**TASK DIRECTIONS**
Once the line with "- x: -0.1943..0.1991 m" is found in the data, output it and each following line exactly, up to and including the line with "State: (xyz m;", and nothing before or after.

Recorded data:
□ □ □ □ □

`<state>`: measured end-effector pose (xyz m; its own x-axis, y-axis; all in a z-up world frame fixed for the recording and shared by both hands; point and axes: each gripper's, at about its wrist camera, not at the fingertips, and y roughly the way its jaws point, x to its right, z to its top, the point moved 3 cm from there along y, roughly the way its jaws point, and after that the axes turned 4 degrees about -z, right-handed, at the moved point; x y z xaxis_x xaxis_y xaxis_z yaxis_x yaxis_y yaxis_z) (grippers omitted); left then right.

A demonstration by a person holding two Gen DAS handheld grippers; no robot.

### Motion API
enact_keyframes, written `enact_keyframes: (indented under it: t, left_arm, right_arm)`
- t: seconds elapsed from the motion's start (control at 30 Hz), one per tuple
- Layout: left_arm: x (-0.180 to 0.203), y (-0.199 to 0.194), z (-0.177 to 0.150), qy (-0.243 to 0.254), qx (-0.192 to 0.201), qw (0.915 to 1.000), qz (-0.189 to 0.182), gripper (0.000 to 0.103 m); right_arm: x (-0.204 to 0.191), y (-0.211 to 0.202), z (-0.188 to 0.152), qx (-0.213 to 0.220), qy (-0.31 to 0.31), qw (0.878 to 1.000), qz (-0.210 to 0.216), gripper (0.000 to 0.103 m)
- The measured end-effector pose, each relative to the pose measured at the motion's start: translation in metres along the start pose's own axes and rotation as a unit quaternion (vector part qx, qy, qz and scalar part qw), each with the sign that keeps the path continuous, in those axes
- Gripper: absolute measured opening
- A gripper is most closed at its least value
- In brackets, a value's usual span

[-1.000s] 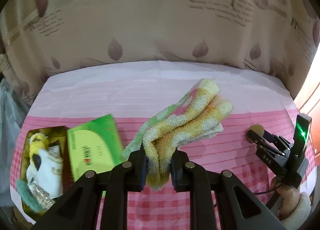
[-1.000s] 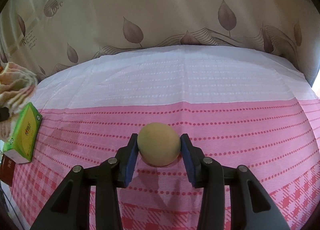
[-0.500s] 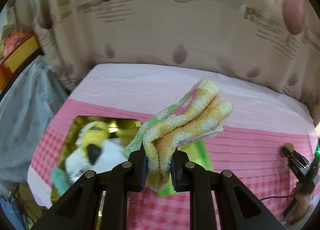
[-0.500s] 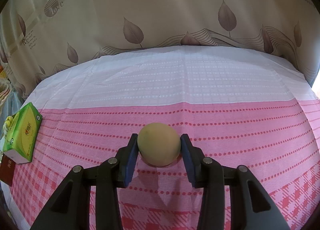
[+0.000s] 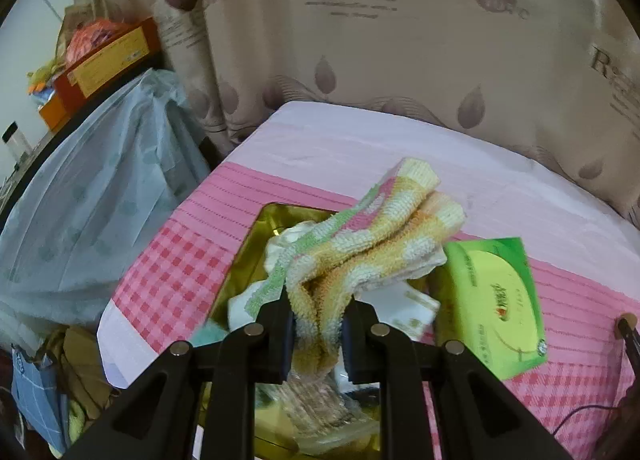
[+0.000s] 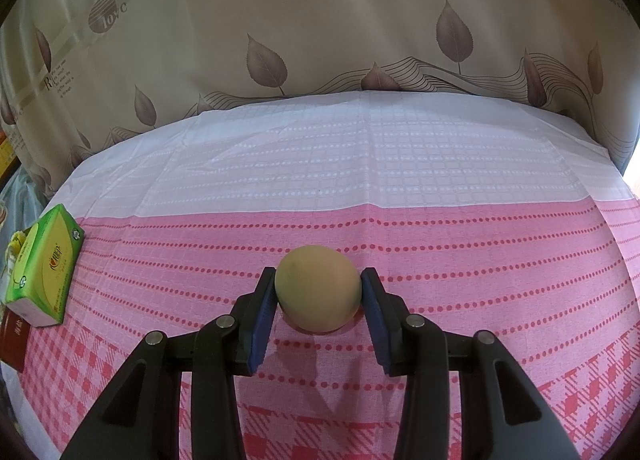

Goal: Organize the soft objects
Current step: 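Carry the towel with the left gripper into the gold tin and release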

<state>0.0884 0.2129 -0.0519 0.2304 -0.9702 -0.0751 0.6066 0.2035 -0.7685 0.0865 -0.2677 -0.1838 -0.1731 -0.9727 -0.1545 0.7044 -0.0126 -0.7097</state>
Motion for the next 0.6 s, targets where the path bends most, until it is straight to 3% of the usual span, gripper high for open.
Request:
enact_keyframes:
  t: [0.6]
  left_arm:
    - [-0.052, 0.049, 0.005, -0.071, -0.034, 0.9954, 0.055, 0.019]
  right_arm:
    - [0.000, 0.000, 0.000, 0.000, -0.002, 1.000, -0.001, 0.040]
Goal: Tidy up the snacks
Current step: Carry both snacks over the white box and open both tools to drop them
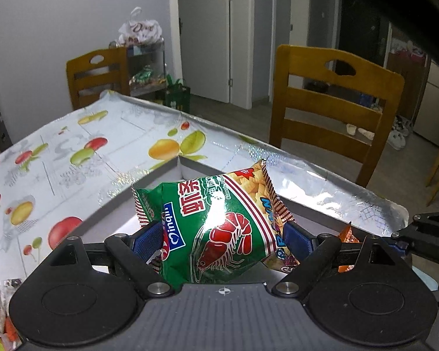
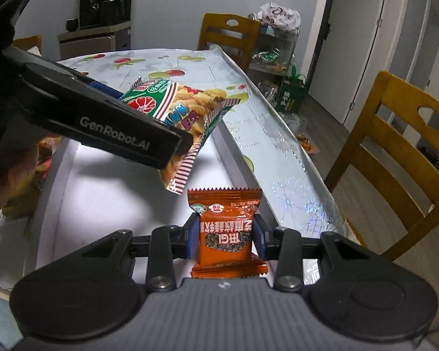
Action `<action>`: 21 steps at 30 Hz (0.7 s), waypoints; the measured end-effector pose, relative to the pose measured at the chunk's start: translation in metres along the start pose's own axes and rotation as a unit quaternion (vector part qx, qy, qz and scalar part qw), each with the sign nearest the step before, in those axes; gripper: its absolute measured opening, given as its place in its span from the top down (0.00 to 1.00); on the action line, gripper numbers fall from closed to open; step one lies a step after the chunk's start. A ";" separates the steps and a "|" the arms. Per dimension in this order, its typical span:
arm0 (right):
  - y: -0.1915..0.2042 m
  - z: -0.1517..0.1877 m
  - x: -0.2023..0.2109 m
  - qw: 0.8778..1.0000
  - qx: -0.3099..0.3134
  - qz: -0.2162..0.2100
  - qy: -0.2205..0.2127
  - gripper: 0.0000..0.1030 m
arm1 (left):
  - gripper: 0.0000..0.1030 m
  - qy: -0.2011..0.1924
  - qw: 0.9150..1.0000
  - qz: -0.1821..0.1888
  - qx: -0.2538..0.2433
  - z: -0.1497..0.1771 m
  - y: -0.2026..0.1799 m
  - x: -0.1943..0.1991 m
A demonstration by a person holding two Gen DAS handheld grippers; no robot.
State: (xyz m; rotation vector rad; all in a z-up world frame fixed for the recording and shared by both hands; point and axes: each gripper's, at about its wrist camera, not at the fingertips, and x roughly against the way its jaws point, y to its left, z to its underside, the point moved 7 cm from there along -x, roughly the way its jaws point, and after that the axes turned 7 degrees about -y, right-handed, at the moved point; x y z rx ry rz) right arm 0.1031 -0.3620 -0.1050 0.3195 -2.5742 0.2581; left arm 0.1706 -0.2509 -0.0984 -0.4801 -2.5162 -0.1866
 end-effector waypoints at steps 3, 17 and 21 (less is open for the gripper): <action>0.000 0.001 -0.003 1.000 -0.003 0.003 0.004 0.64 | 0.14 0.004 1.000 -0.004 -0.002 0.003 -0.002 -0.005; 0.001 0.001 -0.002 1.000 -0.006 0.014 0.003 0.62 | 0.08 0.013 1.000 -0.001 0.007 0.008 -0.003 -0.012; 0.002 0.000 -0.002 1.000 -0.008 0.012 0.005 0.59 | 0.00 0.008 1.000 -0.005 0.010 0.008 -0.002 -0.010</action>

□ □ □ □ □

**ANSWER TO THE PROBLEM**
  - x: -0.1943..0.1991 m
A demonstration by a person holding two Gen DAS handheld grippers; no robot.
State: (xyz m; rotation vector rad; all in a z-up world frame fixed for the recording and shared by both hands; point and axes: each gripper's, at about its wrist camera, not at the fingertips, and x roughly against the way its jaws point, y to its left, z to its underside, the point moved 7 cm from there along -x, roughly the way its jaws point, and after that the axes turned 7 degrees about -y, right-handed, at the moved point; x y z rx ry rz) right arm 0.1031 -0.3620 -0.1050 0.3195 -2.5742 0.2581; left arm 0.1706 -0.2509 -0.0984 -0.4801 -2.5162 -0.1866

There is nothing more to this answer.